Each line in the material below, starting at the one that contains "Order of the" and ending at the one that contains "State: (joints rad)", should be repeated exactly; the pictures should not.

_____

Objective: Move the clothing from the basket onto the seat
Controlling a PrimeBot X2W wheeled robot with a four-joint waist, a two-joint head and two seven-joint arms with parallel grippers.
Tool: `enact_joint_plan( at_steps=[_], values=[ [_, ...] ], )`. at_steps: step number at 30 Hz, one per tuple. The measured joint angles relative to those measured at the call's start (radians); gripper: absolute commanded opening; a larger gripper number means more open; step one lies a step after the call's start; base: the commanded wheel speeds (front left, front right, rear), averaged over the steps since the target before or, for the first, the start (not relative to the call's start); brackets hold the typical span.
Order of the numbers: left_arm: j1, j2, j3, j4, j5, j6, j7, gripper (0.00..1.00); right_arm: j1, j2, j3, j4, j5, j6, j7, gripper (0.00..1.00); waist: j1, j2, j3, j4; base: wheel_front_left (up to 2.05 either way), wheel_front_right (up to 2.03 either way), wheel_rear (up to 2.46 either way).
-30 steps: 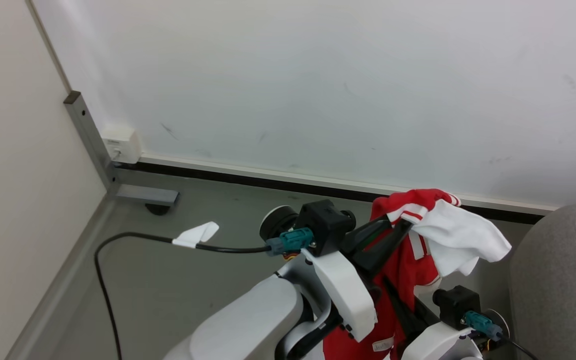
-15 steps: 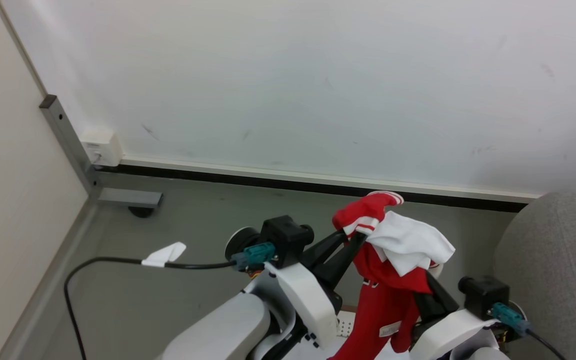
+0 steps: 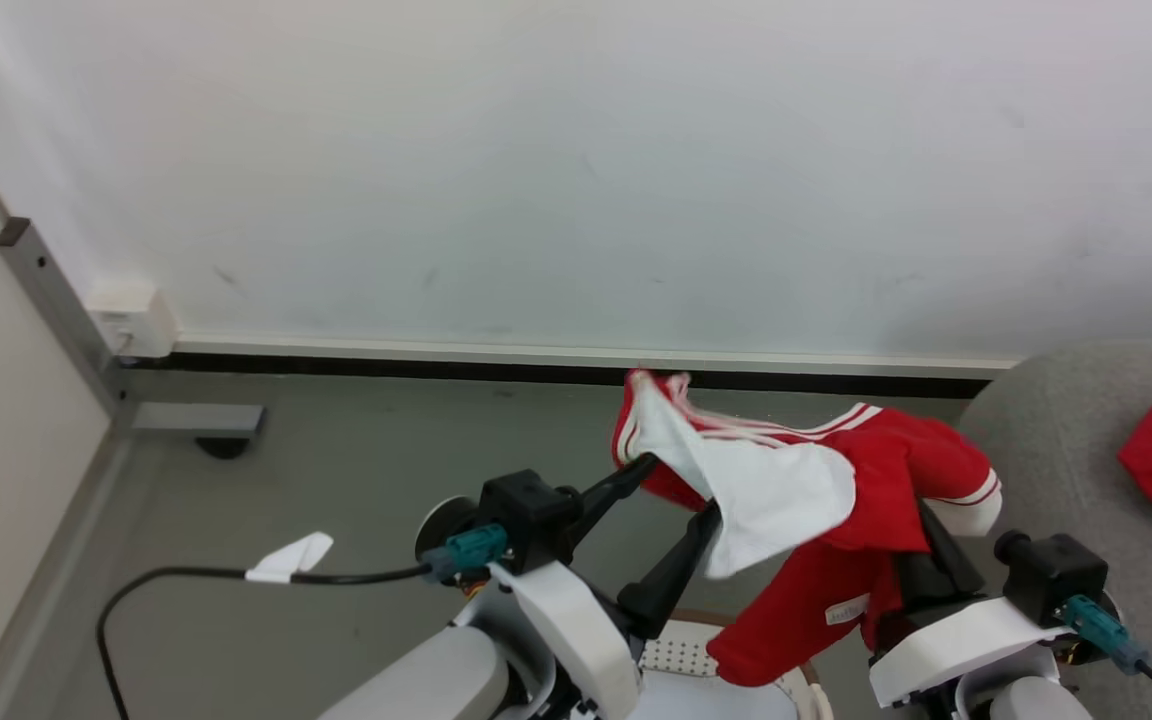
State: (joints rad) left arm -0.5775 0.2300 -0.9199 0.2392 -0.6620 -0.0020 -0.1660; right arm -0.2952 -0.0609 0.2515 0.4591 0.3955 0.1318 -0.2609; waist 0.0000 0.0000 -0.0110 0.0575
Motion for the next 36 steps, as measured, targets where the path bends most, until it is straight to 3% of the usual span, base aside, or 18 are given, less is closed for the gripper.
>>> enact_joint_plan(
  at_steps=[8, 21, 36],
  values=[
    [0.034, 0.043, 0.000, 0.011, 0.010, 0.013, -0.029, 1.00, 0.011, -0.025, -0.059, -0.069, -0.037, 0.000, 0.000, 0.00, 0.0000, 0.0000, 0.010, -0.088, 0.00, 0.00, 0.00],
    [0.040, 0.064, 0.012, -0.010, 0.042, 0.037, -0.068, 1.00, 0.050, -0.057, -0.131, -0.210, -0.075, 0.000, 0.000, 0.00, 0.0000, 0.0000, 0.046, -0.282, 0.00, 0.00, 0.00],
    [0.052, 0.053, 0.049, 0.015, 0.087, 0.027, -0.095, 1.00, 0.097, -0.058, -0.151, -0.314, -0.059, 0.000, 0.000, 0.00, 0.0000, 0.0000, 0.089, -0.499, 0.00, 0.00, 0.00]
  ],
)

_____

### Answer area
Order of the numbers: left_arm: j1, j2, j3, j4, j5, j6, j7, gripper (0.00..1.00); right_arm: j1, j2, j3, j4, j5, j6, j7, gripper (0.00..1.00); waist: j1, j2, j3, j4; base: wheel_front_left (up to 2.05 either way), wheel_front_right (up to 2.03 either way), wheel_rear (up to 2.46 either way).
-30 steps: 
-15 steps: 
+0 steps: 
State: (joints rad) left arm -0.5775 0.2300 -0.9199 0.2392 -0.6620 -0.0020 -0.1660; right arm -0.2952 -0.0609 0.2515 0.4591 0.3955 0.1318 -0.2609; waist 0.0000 0.0000 -0.0110 0.0575

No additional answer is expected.